● **WORK ORDER**:
Your response should be the listing below, repeated exactly and in full.

● **DATA BELOW**:
---*---

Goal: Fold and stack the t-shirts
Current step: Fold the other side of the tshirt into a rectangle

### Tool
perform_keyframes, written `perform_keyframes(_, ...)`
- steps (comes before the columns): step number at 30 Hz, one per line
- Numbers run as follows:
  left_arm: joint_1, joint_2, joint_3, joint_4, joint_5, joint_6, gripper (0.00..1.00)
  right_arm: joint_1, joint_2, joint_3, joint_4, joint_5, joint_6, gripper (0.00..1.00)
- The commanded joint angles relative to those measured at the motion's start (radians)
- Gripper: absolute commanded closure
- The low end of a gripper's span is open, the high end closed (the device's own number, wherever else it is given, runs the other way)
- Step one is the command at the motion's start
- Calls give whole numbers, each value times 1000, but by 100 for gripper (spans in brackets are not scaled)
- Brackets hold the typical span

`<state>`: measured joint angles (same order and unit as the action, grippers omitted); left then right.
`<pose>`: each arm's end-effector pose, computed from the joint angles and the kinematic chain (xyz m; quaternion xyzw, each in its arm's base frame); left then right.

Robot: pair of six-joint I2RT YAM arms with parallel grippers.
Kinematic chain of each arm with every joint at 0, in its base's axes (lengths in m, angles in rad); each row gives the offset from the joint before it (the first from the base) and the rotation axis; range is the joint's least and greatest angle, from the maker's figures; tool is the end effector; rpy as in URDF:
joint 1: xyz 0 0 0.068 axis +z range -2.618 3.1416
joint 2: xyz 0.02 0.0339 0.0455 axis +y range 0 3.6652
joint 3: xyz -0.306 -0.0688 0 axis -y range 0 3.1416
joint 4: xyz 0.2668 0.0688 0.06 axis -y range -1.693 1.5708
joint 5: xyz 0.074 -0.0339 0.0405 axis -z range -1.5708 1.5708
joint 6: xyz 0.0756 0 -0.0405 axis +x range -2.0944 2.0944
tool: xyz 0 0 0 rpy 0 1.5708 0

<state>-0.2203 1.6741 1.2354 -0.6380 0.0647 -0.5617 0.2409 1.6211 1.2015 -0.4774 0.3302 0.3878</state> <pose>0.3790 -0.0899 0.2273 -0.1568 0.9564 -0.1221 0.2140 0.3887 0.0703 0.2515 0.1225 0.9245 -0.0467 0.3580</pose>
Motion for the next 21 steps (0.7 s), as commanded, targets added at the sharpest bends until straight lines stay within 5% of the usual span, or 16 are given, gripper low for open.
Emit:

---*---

● **RESULT**:
Goal: Fold and stack the t-shirts
Current step: Fold the other side of the tshirt into a rectangle

### Tool
perform_keyframes, written `perform_keyframes(_, ...)`
- steps (comes before the columns): step number at 30 Hz, one per line
- Numbers run as follows:
  left_arm: joint_1, joint_2, joint_3, joint_4, joint_5, joint_6, gripper (0.00..1.00)
  right_arm: joint_1, joint_2, joint_3, joint_4, joint_5, joint_6, gripper (0.00..1.00)
- The commanded joint angles relative to those measured at the motion's start (radians)
- Gripper: absolute commanded closure
- The low end of a gripper's span is open, the high end closed (the device's own number, wherever else it is given, runs the other way)
- Step one is the command at the motion's start
- Calls give whole numbers, each value times 1000, but by 100 for gripper (spans in brackets are not scaled)
- Brackets hold the typical span

`<state>`: measured joint angles (same order and unit as the action, grippers omitted); left then right.
`<pose>`: each arm's end-effector pose, computed from the joint angles and the kinematic chain (xyz m; quaternion xyzw, each in its arm's base frame); left then right.

Robot: pair of six-joint I2RT YAM arms with parallel grippers.
Kinematic chain of each arm with every joint at 0, in its base's axes (lengths in m, angles in rad); each row gives the offset from the joint before it (the first from the base) and the rotation axis; range is the joint's least and greatest angle, from the maker's figures; tool is the end effector; rpy as in URDF:
joint 1: xyz 0 0 0.068 axis +z range -2.618 3.1416
joint 2: xyz 0.02 0.0339 0.0455 axis +y range 0 3.6652
joint 3: xyz -0.306 -0.0688 0 axis -y range 0 3.1416
joint 4: xyz 0.2668 0.0688 0.06 axis -y range -1.693 1.5708
joint 5: xyz 0.074 -0.0339 0.0405 axis -z range -1.5708 1.5708
joint 6: xyz 0.0756 0 -0.0405 axis +x range -2.0944 2.0944
tool: xyz 0 0 0 rpy 0 1.5708 0

<state>-0.2203 1.6741 1.2354 -0.6380 0.0647 -0.5617 0.2409 1.6211 1.2015 -0.4774 0.3302 0.3878</state> <pose>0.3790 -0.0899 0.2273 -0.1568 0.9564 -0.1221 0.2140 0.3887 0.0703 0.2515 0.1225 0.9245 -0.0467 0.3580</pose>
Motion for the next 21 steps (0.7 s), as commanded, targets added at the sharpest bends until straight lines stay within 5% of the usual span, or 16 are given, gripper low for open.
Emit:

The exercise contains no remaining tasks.